We also examined the effects of genotype-by-environment (GxE) interactions by allowing effect sizes to vary by population in our GWAS simulations. In general, results from these simulations mirror the results of other simulations; ancestral risk allele frequencies are higher in African populations than non-African populations, and derived risk allele frequencies are lower in African populations than non-African populations (Additional file 3: Figure S1). Compared to African study cohorts, European study cohorts magnify these allele frequency differences between populations. Choice of study cohort imposes a filter on effect sizes, as SNPs with very small effect sizes do not yield detectable associations (compare gray pre-GWAS effect sizes to red and blue post-GWAS effect sizes in Additional file 3: Figures S1-S3). Large effect sizes enable high-frequency ancestral alleles and low-frequency derived alleles to be detected in a GWAS. The results described above are also robust to systematic biases in effect sizes, i.e., scenarios where pre-GWAS European effect sizes tend to be larger than African effect-sizes or vice versa (Additional file 3: Figures S2 and S3).
Genotyping arrays and SNP ascertainment bias cause disease risks to be misestimated
Many commonly used genotyping arrays contain SNPs that were ascertained in a relatively small number of European individuals. This ascertainment bias results in allele frequency distributions that vary by genotyping platform. Compared to WGS data, derived allele frequencies are higher for SNPs on the Affymetrix Genome-Wide Human SNP Array 6.0 and the Illumina Omni 5M microarray. SNPs on genotyping arrays also exhibit continental biases (Fig. 3a). Specifically, we find that derived allele frequencies in African populations are markedly lower than derived allele frequencies in non-African populations (p value < 2.2 × 10−16 for both arrays, Wilcoxon signed-rank tests).

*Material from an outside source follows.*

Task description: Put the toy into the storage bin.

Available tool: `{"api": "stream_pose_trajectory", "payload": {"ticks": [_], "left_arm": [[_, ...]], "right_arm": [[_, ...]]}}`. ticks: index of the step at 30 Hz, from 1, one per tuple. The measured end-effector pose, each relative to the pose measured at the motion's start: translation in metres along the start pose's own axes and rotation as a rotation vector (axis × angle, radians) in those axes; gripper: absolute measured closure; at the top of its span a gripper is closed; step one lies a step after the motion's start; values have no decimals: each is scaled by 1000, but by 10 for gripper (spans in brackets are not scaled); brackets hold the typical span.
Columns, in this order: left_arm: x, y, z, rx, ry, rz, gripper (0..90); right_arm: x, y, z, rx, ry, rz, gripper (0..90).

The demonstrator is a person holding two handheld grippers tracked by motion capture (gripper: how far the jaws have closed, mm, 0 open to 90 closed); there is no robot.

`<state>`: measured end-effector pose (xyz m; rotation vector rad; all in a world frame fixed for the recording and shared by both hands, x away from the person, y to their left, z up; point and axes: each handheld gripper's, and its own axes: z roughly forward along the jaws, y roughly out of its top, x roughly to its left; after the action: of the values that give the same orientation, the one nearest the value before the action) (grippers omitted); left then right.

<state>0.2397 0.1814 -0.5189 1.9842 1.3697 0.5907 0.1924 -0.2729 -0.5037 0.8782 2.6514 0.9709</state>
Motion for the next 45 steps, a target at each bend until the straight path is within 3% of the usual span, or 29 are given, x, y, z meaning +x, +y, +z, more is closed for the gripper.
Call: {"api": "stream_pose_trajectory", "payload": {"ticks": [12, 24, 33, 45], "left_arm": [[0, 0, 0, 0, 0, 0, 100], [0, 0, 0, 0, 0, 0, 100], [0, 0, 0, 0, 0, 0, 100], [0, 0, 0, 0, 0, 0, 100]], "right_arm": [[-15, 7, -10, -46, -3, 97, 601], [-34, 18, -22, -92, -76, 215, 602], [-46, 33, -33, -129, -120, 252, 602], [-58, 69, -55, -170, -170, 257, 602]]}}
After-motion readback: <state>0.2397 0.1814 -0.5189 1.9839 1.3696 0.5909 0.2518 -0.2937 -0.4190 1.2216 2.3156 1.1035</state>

The joint SFS of non-African and African populations further reveals the effects of SNP ascertainment bias. Examining WGS data, we find that similar numbers of SNPs have elevated derived allele frequencies in non-African and African populations (Additional file 3: Figure S4a). By contrast, the Affymetrix Genome-Wide Human SNP Array 6.0 and the Illumina Omni 5M microarray are enriched SNPs with higher derived allele frequencies outside of Africa (i.e., SNPs above the diagonal in Additional file 3: Figure S4b and Additional file 3: Figure S4c). Importantly, this pattern mirrors what is seen for empirical GWAS data (Additional file 3: Figure S4d), which suggests that genotyping arrays contribute to continental differences in risk allele frequencies at known disease-associated loci.
Because many disease-associations involve imputed SNPs, we also tested whether continental differences in risk allele frequencies persist for disease-associated loci that are not on the Affymetrix Genome-Wide Human SNP 6.0 Array. For this empirical set of disease-associated loci, we find that sites with ancestral risk alleles have higher allele frequencies in Africa (+ 8.63% on average) and that SNPs with derived risk alleles have lower allele frequencies in Africa (− 4.83% on average). This suggests that biases persist even for imputed SNPs.
Continental differences in allele frequencies persist even if whole genome sequencing and large sample sizes are used
Simulations of GWAS results were used to infer the extent that misestimates of disease risks depend upon genotyping technology (Table 1). Here, simulations assume European ancestry for each study cohort and sample sizes of 3500 cases and 3500 controls. We find that different genotyping arrays yield similar results: the Affymetrix Genome-Wide Human SNP Array 6.0 and the Illumina Omni 5M microarray yield ancestral risk allele frequencies that are 10.7% and 11.0% higher in Africa and derived risk alleles that are 8.0% and 8.2% higher in Europe, respectively. Somewhat surprisingly, continental differences in allele frequencies also occur for GWAS simulations that use WGS data. Focusing on WGS GWAS simulations, ancestral risk allele frequencies are 9.7% higher in Africa, and derived risk alleles are 7.2% higher in Europe. These patterns arise because of our choice of study cohort and because sample sizes of 3500 cases and 3500 controls have relatively little power to catch rare disease alleles.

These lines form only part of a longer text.